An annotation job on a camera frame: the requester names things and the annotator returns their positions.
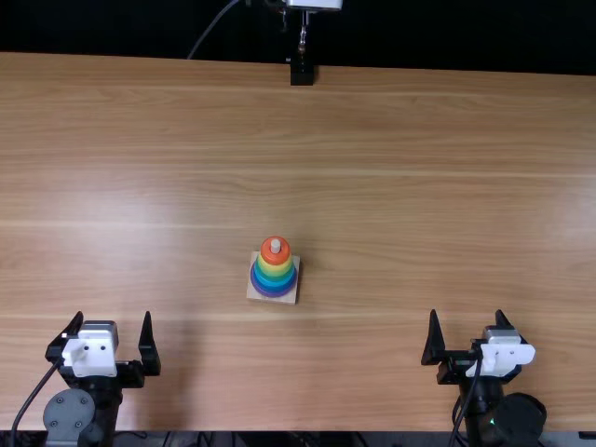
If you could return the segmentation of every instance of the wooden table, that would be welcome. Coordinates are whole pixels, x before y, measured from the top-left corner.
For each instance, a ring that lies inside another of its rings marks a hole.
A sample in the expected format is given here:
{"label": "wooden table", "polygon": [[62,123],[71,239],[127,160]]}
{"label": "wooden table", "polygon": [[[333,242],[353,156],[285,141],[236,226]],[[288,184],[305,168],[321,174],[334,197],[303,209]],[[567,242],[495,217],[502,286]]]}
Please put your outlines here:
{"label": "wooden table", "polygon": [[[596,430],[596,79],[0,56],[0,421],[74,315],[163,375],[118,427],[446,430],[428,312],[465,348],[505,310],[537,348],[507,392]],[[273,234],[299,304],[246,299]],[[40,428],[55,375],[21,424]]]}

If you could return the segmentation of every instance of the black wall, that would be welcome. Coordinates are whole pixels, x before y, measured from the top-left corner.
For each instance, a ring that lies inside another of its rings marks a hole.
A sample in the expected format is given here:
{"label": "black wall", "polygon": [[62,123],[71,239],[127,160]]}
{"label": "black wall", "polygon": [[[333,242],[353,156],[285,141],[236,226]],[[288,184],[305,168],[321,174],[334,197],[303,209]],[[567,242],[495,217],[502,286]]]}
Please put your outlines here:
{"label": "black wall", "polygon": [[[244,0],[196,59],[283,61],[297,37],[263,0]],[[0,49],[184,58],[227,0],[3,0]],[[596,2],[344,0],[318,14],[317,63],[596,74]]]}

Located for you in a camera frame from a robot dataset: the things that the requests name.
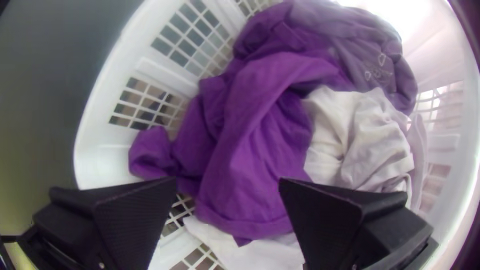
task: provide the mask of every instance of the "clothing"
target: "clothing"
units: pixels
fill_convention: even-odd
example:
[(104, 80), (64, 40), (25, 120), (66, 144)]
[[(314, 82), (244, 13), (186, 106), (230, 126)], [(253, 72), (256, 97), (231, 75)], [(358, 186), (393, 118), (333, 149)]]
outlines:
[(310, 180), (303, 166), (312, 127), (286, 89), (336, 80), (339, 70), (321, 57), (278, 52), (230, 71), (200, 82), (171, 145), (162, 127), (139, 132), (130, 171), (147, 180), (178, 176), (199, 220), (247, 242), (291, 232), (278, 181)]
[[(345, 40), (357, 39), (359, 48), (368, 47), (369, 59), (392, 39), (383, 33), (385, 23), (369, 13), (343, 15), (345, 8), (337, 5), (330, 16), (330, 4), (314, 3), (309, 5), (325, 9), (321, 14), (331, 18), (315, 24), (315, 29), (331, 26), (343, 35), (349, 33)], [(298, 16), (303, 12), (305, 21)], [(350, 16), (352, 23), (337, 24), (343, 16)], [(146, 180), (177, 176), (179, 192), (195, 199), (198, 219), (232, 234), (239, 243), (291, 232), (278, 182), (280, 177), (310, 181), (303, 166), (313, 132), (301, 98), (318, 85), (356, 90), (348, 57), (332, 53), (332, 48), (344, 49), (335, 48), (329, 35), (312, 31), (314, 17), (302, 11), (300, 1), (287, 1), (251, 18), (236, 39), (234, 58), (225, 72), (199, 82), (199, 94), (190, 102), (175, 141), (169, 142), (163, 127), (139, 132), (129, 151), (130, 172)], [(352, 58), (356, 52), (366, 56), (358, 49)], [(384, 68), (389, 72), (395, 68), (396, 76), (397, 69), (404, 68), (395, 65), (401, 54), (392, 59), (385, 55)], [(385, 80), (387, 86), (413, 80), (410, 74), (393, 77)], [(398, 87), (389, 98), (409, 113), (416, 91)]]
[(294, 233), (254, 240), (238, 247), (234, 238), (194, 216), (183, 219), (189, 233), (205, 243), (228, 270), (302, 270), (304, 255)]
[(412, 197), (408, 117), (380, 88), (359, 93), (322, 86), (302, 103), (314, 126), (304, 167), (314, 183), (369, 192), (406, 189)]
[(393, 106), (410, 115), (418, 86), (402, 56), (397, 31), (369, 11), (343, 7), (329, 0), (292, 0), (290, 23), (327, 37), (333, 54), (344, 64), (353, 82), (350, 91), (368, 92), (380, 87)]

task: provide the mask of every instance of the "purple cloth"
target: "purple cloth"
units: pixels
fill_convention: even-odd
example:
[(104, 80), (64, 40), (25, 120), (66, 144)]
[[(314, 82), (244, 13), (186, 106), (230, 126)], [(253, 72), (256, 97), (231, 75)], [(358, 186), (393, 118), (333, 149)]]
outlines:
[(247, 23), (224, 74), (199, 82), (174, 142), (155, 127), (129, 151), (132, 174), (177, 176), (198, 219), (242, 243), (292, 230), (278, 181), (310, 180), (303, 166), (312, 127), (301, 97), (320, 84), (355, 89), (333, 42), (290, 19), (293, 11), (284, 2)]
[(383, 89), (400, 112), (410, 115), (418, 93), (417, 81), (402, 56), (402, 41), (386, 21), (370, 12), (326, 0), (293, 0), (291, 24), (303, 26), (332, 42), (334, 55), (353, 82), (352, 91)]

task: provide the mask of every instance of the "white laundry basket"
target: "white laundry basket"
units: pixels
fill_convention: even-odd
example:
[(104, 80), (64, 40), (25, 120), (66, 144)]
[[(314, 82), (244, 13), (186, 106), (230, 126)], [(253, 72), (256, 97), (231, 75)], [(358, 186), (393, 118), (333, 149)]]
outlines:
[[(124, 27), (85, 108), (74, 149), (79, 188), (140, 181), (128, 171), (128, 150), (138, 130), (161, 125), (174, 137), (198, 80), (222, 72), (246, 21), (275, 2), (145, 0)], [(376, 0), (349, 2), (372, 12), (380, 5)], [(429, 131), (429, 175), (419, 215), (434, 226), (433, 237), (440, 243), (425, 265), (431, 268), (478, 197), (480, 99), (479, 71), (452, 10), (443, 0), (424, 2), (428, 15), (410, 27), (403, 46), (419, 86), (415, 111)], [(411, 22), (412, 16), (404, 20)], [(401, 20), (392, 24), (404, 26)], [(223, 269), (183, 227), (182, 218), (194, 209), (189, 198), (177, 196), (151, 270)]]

» Directions for this task: Which lines of the data include "white"? Copy each of them.

» Answer to the exercise:
task: provide the mask of every instance of the "white laundry basket"
target: "white laundry basket"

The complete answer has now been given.